1. Composição caracterizada por compreender, como compostos ativos, Baclofeno e D-sorbitol e Naltrexona, ou sais dos mesmos; e um excipiente ou veículo farmaceuticamente adequado.

2. Composição, de acordo com a reivindicação 1, caracterizada por os ditos compostos serem formulados com uma biomolécula, uma micela ou lipídios formadores de lipossoma ou emulsões de óleo em água, ou nanopartículas ou micropartículas peguiladas ou sólidas adequadas para administração oral ou parenteral ou intratecal.

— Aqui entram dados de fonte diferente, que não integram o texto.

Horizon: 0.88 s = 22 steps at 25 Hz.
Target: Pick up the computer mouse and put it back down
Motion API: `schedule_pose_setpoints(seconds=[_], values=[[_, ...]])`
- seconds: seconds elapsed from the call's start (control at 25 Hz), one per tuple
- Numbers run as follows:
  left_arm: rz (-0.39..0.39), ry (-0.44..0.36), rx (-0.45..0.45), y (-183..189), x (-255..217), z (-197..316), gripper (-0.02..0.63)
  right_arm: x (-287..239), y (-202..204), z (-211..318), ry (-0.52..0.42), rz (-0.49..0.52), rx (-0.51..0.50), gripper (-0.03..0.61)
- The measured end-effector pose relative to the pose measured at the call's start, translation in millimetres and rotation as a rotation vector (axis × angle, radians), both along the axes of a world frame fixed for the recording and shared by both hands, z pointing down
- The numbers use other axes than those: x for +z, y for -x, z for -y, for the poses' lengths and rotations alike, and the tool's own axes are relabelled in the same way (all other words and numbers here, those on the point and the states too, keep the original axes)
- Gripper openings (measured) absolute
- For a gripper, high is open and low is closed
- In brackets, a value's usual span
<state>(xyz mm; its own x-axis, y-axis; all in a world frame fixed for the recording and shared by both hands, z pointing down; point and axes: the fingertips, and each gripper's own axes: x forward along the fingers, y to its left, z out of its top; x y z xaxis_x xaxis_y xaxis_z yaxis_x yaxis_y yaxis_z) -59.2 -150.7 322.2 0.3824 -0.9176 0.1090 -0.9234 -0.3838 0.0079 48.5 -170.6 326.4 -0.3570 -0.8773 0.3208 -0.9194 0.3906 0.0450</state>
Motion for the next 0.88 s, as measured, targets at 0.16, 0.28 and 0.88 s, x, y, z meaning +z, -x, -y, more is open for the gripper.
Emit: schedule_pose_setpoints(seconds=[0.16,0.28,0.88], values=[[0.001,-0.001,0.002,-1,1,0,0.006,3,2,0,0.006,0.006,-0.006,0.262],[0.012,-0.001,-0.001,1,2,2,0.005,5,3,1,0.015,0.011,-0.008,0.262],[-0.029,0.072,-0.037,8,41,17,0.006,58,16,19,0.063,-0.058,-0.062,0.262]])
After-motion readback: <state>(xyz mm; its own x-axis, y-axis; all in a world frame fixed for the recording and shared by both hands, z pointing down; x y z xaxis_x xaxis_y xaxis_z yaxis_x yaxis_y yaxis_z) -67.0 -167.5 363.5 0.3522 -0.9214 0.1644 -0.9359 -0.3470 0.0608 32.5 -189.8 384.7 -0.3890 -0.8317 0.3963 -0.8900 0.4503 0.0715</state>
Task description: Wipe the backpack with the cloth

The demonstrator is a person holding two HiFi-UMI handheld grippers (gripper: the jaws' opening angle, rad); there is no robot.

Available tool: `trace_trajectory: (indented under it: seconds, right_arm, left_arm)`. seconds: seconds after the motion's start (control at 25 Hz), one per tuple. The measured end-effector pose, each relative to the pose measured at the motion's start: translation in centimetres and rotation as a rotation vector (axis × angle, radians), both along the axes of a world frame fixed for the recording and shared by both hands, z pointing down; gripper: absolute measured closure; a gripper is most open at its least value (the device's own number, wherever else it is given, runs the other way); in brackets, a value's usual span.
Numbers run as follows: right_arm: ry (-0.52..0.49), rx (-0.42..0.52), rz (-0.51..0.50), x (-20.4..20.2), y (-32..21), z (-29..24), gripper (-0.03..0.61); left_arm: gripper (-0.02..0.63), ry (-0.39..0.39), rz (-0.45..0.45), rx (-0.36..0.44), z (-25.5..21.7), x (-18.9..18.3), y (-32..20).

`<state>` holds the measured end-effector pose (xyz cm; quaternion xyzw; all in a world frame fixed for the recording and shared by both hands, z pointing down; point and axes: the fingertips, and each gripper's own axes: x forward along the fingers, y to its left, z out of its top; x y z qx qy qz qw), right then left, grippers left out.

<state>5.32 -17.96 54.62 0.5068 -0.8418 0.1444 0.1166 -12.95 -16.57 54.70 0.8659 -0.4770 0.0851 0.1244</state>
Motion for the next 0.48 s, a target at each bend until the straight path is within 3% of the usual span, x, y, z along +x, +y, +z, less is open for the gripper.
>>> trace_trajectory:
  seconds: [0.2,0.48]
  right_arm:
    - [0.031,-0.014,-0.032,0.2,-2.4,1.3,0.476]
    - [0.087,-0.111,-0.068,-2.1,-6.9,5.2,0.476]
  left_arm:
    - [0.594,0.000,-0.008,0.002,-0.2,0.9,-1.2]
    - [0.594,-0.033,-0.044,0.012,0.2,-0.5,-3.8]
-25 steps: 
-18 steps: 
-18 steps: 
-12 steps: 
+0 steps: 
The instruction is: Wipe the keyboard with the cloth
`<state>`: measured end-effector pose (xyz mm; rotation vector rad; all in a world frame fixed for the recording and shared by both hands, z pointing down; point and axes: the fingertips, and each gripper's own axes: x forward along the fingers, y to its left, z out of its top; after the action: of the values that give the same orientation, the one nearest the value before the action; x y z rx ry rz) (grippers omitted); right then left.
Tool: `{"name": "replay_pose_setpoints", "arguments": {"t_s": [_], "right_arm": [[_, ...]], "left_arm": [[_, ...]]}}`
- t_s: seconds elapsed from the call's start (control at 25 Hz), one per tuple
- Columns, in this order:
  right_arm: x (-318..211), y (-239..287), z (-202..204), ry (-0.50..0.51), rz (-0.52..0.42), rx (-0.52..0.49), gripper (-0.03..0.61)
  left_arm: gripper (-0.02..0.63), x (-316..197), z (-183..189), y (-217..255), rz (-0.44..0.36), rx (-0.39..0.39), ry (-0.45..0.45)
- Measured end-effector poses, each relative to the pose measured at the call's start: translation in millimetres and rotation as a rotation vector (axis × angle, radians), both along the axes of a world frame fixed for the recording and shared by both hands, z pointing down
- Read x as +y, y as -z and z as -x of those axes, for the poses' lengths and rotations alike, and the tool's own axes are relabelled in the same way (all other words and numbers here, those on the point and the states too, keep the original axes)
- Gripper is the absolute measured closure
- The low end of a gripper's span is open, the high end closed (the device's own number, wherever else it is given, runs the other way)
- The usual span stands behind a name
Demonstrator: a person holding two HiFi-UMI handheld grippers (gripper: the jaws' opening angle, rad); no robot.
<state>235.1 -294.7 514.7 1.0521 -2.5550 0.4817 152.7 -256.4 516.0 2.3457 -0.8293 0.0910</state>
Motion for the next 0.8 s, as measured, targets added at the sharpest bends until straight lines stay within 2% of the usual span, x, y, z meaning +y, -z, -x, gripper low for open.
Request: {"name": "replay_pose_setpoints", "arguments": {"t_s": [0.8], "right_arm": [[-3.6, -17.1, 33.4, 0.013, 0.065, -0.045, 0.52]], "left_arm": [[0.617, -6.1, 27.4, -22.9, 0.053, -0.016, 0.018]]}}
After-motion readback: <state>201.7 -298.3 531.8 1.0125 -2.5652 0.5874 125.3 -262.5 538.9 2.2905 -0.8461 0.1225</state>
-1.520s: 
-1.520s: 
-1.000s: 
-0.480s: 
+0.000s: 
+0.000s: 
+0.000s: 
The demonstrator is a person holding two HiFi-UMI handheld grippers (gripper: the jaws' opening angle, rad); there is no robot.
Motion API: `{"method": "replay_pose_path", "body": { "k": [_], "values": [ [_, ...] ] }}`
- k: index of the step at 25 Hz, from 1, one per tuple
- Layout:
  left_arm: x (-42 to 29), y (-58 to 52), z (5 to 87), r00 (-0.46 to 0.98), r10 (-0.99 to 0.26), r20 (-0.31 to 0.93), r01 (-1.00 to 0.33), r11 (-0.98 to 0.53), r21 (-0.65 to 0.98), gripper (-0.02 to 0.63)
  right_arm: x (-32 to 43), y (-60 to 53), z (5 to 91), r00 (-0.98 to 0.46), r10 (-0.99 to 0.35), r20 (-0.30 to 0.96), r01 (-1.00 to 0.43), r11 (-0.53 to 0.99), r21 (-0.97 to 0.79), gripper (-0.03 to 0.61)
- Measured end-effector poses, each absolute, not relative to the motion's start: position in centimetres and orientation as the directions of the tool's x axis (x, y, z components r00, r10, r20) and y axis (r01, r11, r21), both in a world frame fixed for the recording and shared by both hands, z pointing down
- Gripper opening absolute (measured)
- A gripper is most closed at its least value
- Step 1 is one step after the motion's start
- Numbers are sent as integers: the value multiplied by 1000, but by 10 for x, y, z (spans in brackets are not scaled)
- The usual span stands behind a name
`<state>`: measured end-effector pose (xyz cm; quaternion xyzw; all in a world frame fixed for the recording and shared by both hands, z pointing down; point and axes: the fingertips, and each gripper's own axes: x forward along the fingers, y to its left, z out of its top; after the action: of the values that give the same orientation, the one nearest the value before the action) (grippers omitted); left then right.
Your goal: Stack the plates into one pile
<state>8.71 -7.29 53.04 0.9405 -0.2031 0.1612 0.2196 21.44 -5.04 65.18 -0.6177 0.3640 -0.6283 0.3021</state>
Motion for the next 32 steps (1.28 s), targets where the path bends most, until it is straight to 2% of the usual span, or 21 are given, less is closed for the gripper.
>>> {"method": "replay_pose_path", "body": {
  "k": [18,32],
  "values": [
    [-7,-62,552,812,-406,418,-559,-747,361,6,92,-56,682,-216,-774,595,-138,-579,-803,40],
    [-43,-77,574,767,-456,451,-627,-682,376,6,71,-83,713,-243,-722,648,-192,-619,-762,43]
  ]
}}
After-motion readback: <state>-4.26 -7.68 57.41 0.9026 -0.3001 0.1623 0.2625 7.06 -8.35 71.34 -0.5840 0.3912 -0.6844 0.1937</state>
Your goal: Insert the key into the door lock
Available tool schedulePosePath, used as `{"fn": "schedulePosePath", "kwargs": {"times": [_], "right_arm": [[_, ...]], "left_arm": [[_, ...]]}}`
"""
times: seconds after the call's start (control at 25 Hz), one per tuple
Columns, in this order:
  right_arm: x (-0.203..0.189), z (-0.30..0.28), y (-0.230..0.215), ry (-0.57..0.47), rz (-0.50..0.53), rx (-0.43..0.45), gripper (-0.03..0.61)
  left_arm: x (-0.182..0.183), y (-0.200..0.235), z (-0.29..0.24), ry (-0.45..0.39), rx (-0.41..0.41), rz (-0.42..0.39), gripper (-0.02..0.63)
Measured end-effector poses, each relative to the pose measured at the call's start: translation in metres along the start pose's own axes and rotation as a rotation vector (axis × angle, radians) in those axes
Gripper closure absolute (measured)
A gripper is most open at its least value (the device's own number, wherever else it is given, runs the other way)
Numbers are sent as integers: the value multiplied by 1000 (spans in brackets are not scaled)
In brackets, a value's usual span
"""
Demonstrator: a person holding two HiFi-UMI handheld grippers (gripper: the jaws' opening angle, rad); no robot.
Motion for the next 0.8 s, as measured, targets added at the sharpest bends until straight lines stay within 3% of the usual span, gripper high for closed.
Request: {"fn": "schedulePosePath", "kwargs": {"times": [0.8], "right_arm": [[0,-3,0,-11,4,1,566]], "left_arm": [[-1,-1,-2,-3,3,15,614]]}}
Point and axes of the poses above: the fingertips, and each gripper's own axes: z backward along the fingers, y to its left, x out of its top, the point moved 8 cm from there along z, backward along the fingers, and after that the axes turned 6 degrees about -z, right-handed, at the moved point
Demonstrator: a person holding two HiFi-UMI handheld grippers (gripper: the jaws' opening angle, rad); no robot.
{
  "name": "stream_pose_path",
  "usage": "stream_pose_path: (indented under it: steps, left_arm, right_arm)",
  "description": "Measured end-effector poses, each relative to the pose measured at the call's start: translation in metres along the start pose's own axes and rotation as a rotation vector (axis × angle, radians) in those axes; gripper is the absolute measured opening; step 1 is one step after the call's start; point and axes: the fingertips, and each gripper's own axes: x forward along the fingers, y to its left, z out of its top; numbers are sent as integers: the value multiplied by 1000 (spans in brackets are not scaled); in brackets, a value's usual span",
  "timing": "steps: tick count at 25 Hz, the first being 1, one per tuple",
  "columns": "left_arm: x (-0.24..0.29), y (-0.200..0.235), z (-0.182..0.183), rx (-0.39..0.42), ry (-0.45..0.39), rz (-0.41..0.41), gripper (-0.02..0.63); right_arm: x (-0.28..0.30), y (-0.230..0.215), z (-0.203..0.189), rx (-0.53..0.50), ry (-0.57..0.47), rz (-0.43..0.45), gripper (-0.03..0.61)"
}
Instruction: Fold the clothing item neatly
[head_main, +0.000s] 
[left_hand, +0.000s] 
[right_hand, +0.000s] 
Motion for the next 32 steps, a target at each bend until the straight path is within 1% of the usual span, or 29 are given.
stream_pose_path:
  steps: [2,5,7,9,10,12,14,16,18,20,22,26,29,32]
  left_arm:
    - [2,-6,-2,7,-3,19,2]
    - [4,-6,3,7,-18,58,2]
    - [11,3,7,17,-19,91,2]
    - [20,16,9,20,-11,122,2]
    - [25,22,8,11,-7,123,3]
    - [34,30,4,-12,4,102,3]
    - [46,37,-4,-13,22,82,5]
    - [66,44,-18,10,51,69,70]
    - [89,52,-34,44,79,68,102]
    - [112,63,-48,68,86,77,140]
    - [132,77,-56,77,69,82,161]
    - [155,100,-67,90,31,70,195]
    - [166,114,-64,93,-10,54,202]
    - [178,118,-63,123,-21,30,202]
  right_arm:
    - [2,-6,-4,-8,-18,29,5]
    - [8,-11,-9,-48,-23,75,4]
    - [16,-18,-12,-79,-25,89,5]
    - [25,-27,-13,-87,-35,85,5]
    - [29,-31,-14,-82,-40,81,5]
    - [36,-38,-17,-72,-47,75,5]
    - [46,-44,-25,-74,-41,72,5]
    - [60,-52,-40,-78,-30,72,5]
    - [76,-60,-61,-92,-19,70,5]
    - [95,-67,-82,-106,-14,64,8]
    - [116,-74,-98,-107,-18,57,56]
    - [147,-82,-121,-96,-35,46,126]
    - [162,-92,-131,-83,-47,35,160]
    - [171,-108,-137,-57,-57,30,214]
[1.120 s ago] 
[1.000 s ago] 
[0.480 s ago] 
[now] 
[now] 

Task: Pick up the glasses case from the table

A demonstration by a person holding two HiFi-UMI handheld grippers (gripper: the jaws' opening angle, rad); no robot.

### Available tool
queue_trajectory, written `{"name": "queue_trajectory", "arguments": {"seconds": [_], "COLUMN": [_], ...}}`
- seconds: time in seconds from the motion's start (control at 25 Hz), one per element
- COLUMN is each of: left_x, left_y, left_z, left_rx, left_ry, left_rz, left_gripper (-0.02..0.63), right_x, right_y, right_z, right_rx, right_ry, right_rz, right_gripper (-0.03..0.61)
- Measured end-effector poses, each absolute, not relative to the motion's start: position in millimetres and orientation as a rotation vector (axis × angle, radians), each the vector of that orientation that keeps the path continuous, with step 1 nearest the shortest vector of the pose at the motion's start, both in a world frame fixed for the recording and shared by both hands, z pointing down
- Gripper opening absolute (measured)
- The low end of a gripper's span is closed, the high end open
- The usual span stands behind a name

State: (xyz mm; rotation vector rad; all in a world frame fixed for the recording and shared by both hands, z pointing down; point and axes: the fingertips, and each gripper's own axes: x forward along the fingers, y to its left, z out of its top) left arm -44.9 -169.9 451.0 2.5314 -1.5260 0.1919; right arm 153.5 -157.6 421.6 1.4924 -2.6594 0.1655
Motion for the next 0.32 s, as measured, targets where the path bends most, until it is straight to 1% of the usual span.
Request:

3. Composição, de acordo com a reivindicação 1 ou 2, caracterizada por ser uma formulação líquida adequada para administração oral.

4. Uso da composição, conforme definida em qualquer uma das reivindicações 1 a 3, caracterizado por ser para a preparação de um medicamento para o tratamento da doença de Charcot Marie Tooth (“CMT”), uma neuropatia tóxica ou Esclerose Lateral Amiotrófica (“ALS”) em um sujeito mamífero.

5. Uso, de acordo com a reivindicação 4, caracterizado por ser no tratamento de CMT1A em um sujeito mamífero.

6. Uso, de acordo com a reivindicação 4 ou 5, caracterizado por o sujeito mamífero ser um sujeito humano.

7. Uso, de acordo com qualquer uma das reivindicações 4 a 6, caracterizado por os compostos serem formulados para administração simultânea, separada ou sequencial.